What am i missing here? Thanks


Solution

  • I commented yesterday, but you asked a few weeks ago and didn't get any answers. As I stated in my comment, setting the range can really help reduce processing time with Plotly. If you think about it, Plotly has to process all of the data before it can even build the base plot, to establish the range. You won't notice a processing time difference with the size of this example dataset, only in cases where there is a significant amount of data.

    The Plot

    Like ggplot, you can specify x, y, and groups, but you can also specify the metrics.

    Using the method you utilized for ggplot:

    plot_ly(quantiles_hw_dt, type = "box", y = ~dept_id,
            lowerfence = ~`0%`, q1 = ~`25%`, median = ~`50%`, 
            q3 = ~`75%`, upperfence = ~`100%`)
    

    This is the default plot with no styles:

    enter image description here

    Setting the Range

    This is done in the layout. I've extracted the unique values for the y-axis. For the x-axis, I set it 1:100, since it's percentages.

    When I extracted the y-axis labels, I sorted them. When you assign the range this way, whatever order they are in when you assign it--that's the order they will appear in the plot. (They won't be alphabetized, for example, unless you sort them.)

    I also assigned padding, so that the y-axis labels weren't pushed up against the plot.

    # identify the ranges for the plot
    ys <- sort(unique(quantiles_hw_dt$dept_id), decreasing = T)
    xs <- c(0, 100) 
    
    plot_ly(quantiles_hw_dt, type = "box", y = ~dept_id,
            lowerfence = ~`0%`, q1 = ~`25%`, median = ~`50%`, 
            q3 = ~`75%`, upperfence = ~`100%`) %>% 
      layout(xaxis = list(range = xs),
             yaxis = list(categoryarray = ys),
             margin = list(pad = 10))
    

    enter image description here

    To Make it Look like ggplot

    If you want it to look more like ggplot, you can use the information that's in the plot you attempted to create.
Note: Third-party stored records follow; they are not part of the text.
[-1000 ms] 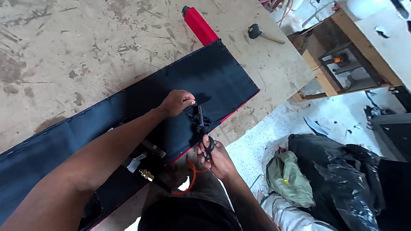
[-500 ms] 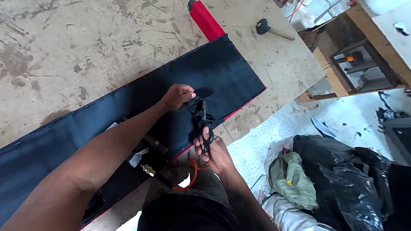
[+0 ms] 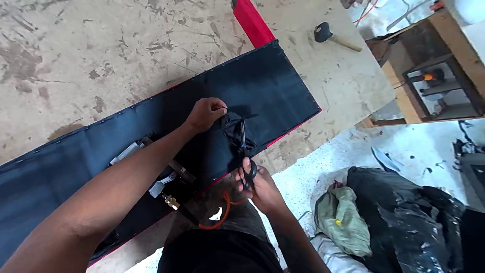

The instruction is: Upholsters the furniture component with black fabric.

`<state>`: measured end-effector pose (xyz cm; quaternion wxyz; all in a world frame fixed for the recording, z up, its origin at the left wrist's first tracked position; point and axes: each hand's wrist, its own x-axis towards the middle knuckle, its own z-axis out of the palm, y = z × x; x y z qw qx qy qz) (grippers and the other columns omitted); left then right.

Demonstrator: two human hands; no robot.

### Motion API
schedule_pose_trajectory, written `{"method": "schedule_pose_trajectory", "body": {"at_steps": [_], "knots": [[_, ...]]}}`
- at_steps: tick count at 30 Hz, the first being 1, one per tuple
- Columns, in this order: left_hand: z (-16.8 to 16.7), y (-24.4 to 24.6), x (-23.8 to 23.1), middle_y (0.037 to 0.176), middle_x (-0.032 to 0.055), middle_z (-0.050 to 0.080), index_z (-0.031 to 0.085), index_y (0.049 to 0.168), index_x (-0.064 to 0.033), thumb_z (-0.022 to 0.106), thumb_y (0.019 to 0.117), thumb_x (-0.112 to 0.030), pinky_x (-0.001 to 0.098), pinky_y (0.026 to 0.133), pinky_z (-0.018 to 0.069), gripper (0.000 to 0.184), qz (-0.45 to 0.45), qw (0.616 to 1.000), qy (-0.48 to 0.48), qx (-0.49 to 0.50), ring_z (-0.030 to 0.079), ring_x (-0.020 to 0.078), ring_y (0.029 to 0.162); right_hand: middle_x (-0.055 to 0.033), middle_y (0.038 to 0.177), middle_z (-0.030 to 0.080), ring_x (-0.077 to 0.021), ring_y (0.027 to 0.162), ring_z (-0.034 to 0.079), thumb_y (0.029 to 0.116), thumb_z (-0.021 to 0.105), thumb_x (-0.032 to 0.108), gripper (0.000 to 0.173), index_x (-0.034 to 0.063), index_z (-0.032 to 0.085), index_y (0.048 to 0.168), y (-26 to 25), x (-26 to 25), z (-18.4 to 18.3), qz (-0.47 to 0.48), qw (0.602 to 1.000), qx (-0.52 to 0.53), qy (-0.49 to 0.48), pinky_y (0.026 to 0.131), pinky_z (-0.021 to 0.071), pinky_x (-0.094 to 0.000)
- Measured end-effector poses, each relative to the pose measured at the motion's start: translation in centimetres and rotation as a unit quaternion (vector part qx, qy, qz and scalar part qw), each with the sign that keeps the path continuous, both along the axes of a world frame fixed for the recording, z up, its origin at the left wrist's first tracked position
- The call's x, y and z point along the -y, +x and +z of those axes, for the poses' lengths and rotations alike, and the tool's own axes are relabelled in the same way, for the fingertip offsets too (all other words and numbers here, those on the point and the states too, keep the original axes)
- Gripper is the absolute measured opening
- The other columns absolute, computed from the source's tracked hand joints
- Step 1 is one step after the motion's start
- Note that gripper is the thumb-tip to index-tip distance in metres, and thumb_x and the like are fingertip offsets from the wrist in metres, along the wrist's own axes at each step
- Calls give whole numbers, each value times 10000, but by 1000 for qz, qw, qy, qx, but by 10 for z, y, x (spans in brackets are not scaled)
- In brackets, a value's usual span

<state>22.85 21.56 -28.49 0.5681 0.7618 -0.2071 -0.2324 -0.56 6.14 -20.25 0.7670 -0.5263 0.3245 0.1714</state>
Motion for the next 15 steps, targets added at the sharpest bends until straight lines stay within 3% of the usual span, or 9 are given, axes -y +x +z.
{"method": "schedule_pose_trajectory", "body": {"at_steps": [2, 4, 7, 10, 12, 13, 15], "knots": [[15, -4, -4, 991, 10, 731, 712, 1118, -129, 654, 989, -185, 347, 787, 607, 153, 51, 997, 54, 24, 701, 111, 851, -76, 855, 699, -135, 626, 635, 987, 565, 571, 518, 61, 649, 948, -19, 21, 16, 74, 997, -19, -31, 486, 497, -257], [36, -17, -8, 1041, 12, 717, 702, 1163, -130, 620, 994, -168, 338, 819, 608, 192, 46, 992, 77, 87, 695, 102, 886, -44, 826, 701, -125, 621, 639, 855, 679, 689, 611, 86, 686, 956, -36, 55, 31, 143, 984, -41, -96, 504, 521, -279], [50, -51, 5, 1130, 12, 726, 726, 1205, -153, 624, 994, -219, 392, 969, 579, 244, -125, 970, 88, 190, 684, 123, 1056, -12, 849, 697, -131, 698, 642, 798, 789, 588, 516, 125, 734, 1021, -34, 134, 56, 298, 924, -55, -231, 613, 552, -335], [36, -77, 39, 1196, -13, 714, 713, 1262, -224, 703, 940, -407, 509, 1047, 460, 371, -270, 903, 228, 244, 591, 219, 1224, 2, 906, 672, -156, 789, 641, 747, 859, 537, 447, 173, 710, 960, 23, 209, 76, 499, 781, -45, -373, 694, 564, -415], [32, -81, 54, 1136, 31, 692, 763, 1104, -183, 756, 897, -402, 555, 1010, 437, 302, -299, 873, 300, 241, 578, 277, 1178, 7, 902, 638, -171, 802, 615, 718, 852, 597, 463, 197, 696, 891, 83, 228, 80, 626, 643, -28, -440, 693, 539, -446], [36, -82, 59, 1093, 27, 692, 773, 1046, -185, 759, 903, -380, 549, 978, 443, 243, -303, 869, 313, 233, 584, 276, 1148, -3, 943, 658, -194, 847, 639, 729, 842, 608, 465, 205, 713, 921, 113, 226, 83, 681, 568, -28, -461, 730, 555, -486], [47, -87, 61, 1041, -15, 690, 771, 1022, -216, 740, 927, -360, 507, 967, 440, 175, -290, 882, 319, 191, 592, 230, 1103, 15, 974, 668, -197, 890, 659, 762, 800, 620, 433, 239, 711, 949, 161, 210, 81, 765, 437, -1, -473, 760, 561, -514]]}}
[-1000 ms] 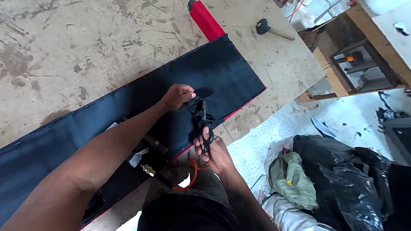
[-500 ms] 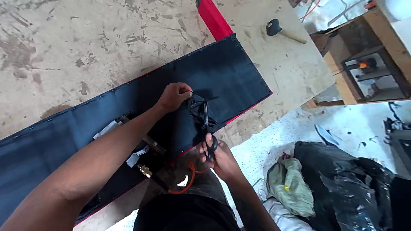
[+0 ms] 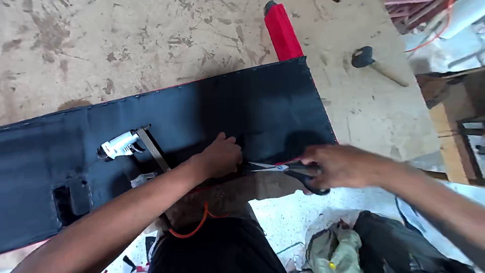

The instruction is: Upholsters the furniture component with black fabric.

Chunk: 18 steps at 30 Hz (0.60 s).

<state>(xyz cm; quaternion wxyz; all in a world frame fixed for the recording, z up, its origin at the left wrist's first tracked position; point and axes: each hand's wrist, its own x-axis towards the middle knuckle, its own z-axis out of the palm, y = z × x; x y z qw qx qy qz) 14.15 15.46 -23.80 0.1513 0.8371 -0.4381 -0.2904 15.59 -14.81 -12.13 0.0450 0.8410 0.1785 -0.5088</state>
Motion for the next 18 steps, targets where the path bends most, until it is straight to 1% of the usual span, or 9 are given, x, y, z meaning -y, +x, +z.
{"method": "schedule_pose_trajectory", "body": {"at_steps": [2, 3, 4, 6, 9, 12, 14, 16, 18], "knots": [[11, 1, -1, 1040, -34, 687, 775, 1016, -227, 724, 942, -360, 483, 994, 419, 161, 40, 999, 7, -28, 581, 206, 1095, 27, 868, 660, -193, 808, 654, 715, 797, 680, 473, 246, 698, 875, 35, -22, -4, 102, 995, 9, 11, 702, 552, -517], [13, 0, -2, 1032, -37, 686, 779, 998, -226, 717, 946, -362, 477, 999, 419, 159, 57, 998, 6, -27, 581, 201, 1091, 6, 814, 662, -217, 769, 657, 713, 819, 662, 480, 224, 705, 871, 49, -35, -4, 129, 992, 2, 18, 683, 550, -541], [12, -3, -1, 1011, -37, 682, 780, 970, -221, 713, 947, -357, 476, 991, 422, 153, 66, 998, -2, -20, 582, 201, 1076, -14, 766, 659, -238, 734, 657, 720, 838, 631, 475, 196, 714, 867, 59, -46, -4, 154, 988, -10, 26, 661, 548, -560], [12, -10, 1, 970, -35, 667, 771, 923, -215, 693, 960, -337, 470, 979, 416, 149, 76, 997, -10, -5, 578, 195, 1051, -19, 709, 627, -231, 686, 639, 769, 821, 592, 450, 161, 707, 829, 75, -65, -5, 232, 971, -34, 39, 626, 534, -536], [12, -14, 3, 963, -40, 659, 760, 903, -212, 657, 987, -339, 457, 1019, 412, 184, 81, 997, -6, 14, 579, 183, 1061, -14, 696, 611, -203, 668, 626, 769, 833, 567, 448, 140, 700, 800, 85, -88, -4, 307, 950, -45, 30, 622, 535, -486], [11, -21, 1, 979, -53, 671, 769, 917, -221, 635, 1003, -334, 438, 1077, 401, 195, 90, 995, -20, 31, 578, 172, 1111, -26, 724, 619, -212, 677, 631, 784, 838, 502, 406, 129, 680, 780, 83, -104, 1, 359, 932, -27, 34, 613, 532, -471], [11, -28, -6, 1025, -72, 678, 779, 933, -238, 612, 1015, -300, 437, 1160, 356, 196, 110, 991, -49, 56, 559, 154, 1201, -35, 753, 625, -222, 696, 639, 790, 844, 450, 375, 116, 673, 797, 82, -112, 6, 389, 920, -20, 45, 619, 538, -466], [7, -38, -23, 1079, -92, 679, 778, 955, -256, 562, 1034, -280, 492, 1240, 267, 231, 144, 981, -98, 85, 521, 144, 1296, -37, 753, 623, -223, 697, 642, 782, 852, 417, 361, 111, 664, 812, 85, -118, 11, 411, 910, -5, 61, 620, 540, -459], [-3, -52, -36, 1134, -100, 680, 787, 993, -268, 535, 1046, -279, 516, 1257, 246, 258, 179, 969, -143, 97, 500, 144, 1348, -41, 759, 624, -225, 698, 641, 776, 858, 404, 354, 112, 661, 806, 87, -121, 12, 419, 905, 4, 67, 615, 539, -460]]}}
This doesn't include all of the stylings, but it should be enough to give you an idea of how you could change the style without a whole lot of effort.

    p2 <- ggplotly(p)          # create empty plot to cannibalize styles
    x = p2$x$layout            # extract layout
    
    plot_ly(quantiles_hw_dt, type = "box", y = ~dept_id,
            lowerfence = ~`0%`, q1 = ~`25%`, median = ~`50%`, 
            q3 = ~`75%`, upperfence = ~`100%`) %>% 
      layout(margin = x$margin, plot_bgcolor = x$plot_bgcolor, # attach new styles
           paper_bgcolor = x$paper_bgcolor, font = x$font,
           xaxis = list(showline = x$xaxis$showline,
                        linecolor = x$xaxis$linecolor,
                        gridcolor = x$xaxis$gridcolor,
                        linewidth = x$xaxis$linewidth,
                        zeroline = x$xaxis$zeroline,
                        tickfont = x$xaxis$tickfont,
                        ticklen = x$xaxis$ticklen),
           yaxis = list(showline = x$yaxis$showline,
                        linecolor = x$yaxis$linecolor,
                        gridcolor = x$yaxis$gridcolor,
                        linewidth = x$yaxis$linewidth,
                        zeroline = x$yaxis$zeroline,
                        tickfont = x$yaxis$tickfont,
                        ticklen = x$yaxis$ticklen,
                        title = x$yaxis$title))
    
    

    enter image description here

    (This last plot doesn't include range setting.)